In petroleum production, the casing hanger is that portion of a wellhead assembly which provides support for the casing string when it is lowered into the wellbore. It serves to ensure that the casing is properly located. The hanger is suspended by a casing hanger, which rests on a landing shoulder inside the casing spool. Casing hangers must be designed to take the full weight of the casing, and provide a seal between the casing hanger and the spool. The most common size of casing hanger is 13+3/8 in, with over 155,000 such units installed worldwide in 2014 alone.

== Description ==
A casing hanger is the portion of a wellhead assembly which provides support for the casing string when it is lowered into the wellbore. It serves to ensure that the casing is properly located.

== Installation ==
When the casing string has been run into the wellbore it is hung off, or suspended, by a casing hanger, which rests on a landing shoulder inside the casing spool. Casing hangers may also be suspended within the wellhead by means of radial distortion of the wellhead bore: e.g., the "Pos-Grip" method. Casing hangers must be designed to take the full weight of the casing, and provide a seal between the casing hanger and the spool.

The casing hanger is installed to support the individual casing strings in the well. It is the landing base or the casing head.
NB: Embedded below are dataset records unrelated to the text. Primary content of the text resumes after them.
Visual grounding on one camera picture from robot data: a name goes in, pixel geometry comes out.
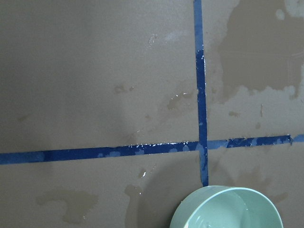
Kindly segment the light green bowl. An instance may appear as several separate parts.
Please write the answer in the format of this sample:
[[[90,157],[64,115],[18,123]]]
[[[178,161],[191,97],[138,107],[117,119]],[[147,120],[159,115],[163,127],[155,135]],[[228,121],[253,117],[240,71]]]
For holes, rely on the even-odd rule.
[[[272,201],[243,187],[206,186],[181,201],[171,228],[282,228]]]
This is usually welded or screwed to the top of the surface casing string. The surface casing serves as a foundation pile for the well which transfers the hanging load to the earth. The casing head is prepared with a bowl into which the slips sit and chuck the casing in place. Most casing heads allow for the pressure readings to be taken on the annulus and provide the means to pump out or into if necessary. The top of the casing string and annulus is usually sealed.

== Use ==
The most common size of casing hanger is 13+3/8 in, with over 155,000 such units installed worldwide in 2014 alone. The contraction of the oilfield industry throughout 2015 meant that this figure was reduced somewhat to just under 120,000 units, of which 36,822 were "Pos-Grip" casing hangers.

Intermediate, or protective, casing may be one or more strings of casing. Protective casing is most frequently installed in a well because of the mud weight required to drill deeper in the well. Common sizes of intermediate strings range from 7 in to 10+3/4 in (or larger in deep wells). Each string is cemented in place. Obviously, if several strings of intermediate casing are required in a well, the diameter of the surface hole must be large enough to permit all of the necessary strings. Wells are planned from the bottom up. The purpose of the well determines the diameter of the bottom of the well. If the well is an exploratory wild cat offshore, the bottom of the well must be only large enough to accommodate a logging sonde. If the well is a very productive oil well, a 7 in production tubing might be installed in a larger diameter casing. Gas wells may only require a small 2+7/8 in tubing set in 4+3/4 in casing, so the hole might be relatively small. With rank wildcats in geological basins that have not been explored extensively, the first holes might be large enough to provide for a couple of contingency strings of casing.